== Work required ==
Reproduce the following material exactly, including every line.

-- Opening Marker --

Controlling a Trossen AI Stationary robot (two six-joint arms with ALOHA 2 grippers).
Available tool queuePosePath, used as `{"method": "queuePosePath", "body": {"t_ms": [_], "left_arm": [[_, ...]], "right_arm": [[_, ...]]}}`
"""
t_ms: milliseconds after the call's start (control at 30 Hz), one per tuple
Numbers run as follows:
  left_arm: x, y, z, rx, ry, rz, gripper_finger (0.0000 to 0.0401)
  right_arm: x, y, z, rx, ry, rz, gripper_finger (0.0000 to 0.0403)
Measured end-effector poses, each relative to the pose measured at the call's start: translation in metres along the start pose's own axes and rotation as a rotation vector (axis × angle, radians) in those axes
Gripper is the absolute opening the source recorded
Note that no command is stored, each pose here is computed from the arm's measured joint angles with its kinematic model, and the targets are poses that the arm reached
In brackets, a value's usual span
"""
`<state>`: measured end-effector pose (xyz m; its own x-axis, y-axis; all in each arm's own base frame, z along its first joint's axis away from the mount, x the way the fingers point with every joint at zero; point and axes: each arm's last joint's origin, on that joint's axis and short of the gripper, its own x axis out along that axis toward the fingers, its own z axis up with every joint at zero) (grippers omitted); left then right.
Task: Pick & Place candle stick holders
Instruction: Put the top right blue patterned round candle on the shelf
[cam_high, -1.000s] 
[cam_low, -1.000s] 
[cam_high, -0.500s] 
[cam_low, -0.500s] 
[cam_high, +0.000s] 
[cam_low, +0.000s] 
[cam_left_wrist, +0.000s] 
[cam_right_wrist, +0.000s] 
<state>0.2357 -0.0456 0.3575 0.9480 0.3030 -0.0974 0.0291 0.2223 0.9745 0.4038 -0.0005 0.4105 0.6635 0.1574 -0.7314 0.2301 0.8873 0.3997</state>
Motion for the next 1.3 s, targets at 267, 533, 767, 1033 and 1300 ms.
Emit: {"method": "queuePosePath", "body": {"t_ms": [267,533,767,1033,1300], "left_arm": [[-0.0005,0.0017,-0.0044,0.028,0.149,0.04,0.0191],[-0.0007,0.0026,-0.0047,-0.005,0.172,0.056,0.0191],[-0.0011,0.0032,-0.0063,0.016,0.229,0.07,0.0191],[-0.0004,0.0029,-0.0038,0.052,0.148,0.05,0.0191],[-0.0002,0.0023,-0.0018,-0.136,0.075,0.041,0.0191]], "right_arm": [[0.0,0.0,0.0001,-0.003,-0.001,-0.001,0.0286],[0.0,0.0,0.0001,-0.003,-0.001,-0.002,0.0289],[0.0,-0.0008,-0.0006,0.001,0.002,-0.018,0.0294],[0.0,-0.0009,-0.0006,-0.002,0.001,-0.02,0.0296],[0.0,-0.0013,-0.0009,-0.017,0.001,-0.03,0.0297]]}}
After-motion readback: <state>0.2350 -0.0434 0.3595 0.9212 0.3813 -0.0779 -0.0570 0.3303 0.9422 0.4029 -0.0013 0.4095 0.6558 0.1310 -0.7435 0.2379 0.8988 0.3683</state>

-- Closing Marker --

== Problem solution ==
Controlling a Trossen AI Stationary robot (two six-joint arms with ALOHA 2 grippers).
Available tool queuePosePath, used as `{"method": "queuePosePath", "body": {"t_ms": [_], "left_arm": [[_, ...]], "right_arm": [[_, ...]]}}`
"""
t_ms: milliseconds after the call's start (control at 30 Hz), one per tuple
Numbers run as follows:
  left_arm: x, y, z, rx, ry, rz, gripper_finger (0.0000 to 0.0401)
  right_arm: x, y, z, rx, ry, rz, gripper_finger (0.0000 to 0.0403)
Measured end-effector poses, each relative to the pose measured at the call's start: translation in metres along the start pose's own axes and rotation as a rotation vector (axis × angle, radians) in those axes
Gripper is the absolute opening the source recorded
Note that no command is stored, each pose here is computed from the arm's measured joint angles with its kinematic model, and the targets are poses that the arm reached
In brackets, a value's usual span
"""
`<state>`: measured end-effector pose (xyz m; its own x-axis, y-axis; all in each arm's own base frame, z along its first joint's axis away from the mount, x the way the fingers point with every joint at zero; point and axes: each arm's last joint's origin, on that joint's axis and short of the gripper, its own x axis out along that axis toward the fingers, its own z axis up with every joint at zero) (grippers omitted); left then right.
Task: Pick & Place candle stick holders
Instruction: Put the top right blue patterned round candle on the shelf
[cam_high, -1.000s] 
[cam_low, -1.000s] 
[cam_high, -0.500s] 
[cam_low, -0.500s] 
[cam_high, +0.000s] 
[cam_low, +0.000s] 
[cam_left_wrist, +0.000s] 
[cam_right_wrist, +0.000s] 
<state>0.2357 -0.0456 0.3575 0.9480 0.3030 -0.0974 0.0291 0.2223 0.9745 0.4038 -0.0005 0.4105 0.6635 0.1574 -0.7314 0.2301 0.8873 0.3997</state>
Motion for the next 1.3 s, targets at 267, 533, 767, 1033 and 1300 ms.
Emit: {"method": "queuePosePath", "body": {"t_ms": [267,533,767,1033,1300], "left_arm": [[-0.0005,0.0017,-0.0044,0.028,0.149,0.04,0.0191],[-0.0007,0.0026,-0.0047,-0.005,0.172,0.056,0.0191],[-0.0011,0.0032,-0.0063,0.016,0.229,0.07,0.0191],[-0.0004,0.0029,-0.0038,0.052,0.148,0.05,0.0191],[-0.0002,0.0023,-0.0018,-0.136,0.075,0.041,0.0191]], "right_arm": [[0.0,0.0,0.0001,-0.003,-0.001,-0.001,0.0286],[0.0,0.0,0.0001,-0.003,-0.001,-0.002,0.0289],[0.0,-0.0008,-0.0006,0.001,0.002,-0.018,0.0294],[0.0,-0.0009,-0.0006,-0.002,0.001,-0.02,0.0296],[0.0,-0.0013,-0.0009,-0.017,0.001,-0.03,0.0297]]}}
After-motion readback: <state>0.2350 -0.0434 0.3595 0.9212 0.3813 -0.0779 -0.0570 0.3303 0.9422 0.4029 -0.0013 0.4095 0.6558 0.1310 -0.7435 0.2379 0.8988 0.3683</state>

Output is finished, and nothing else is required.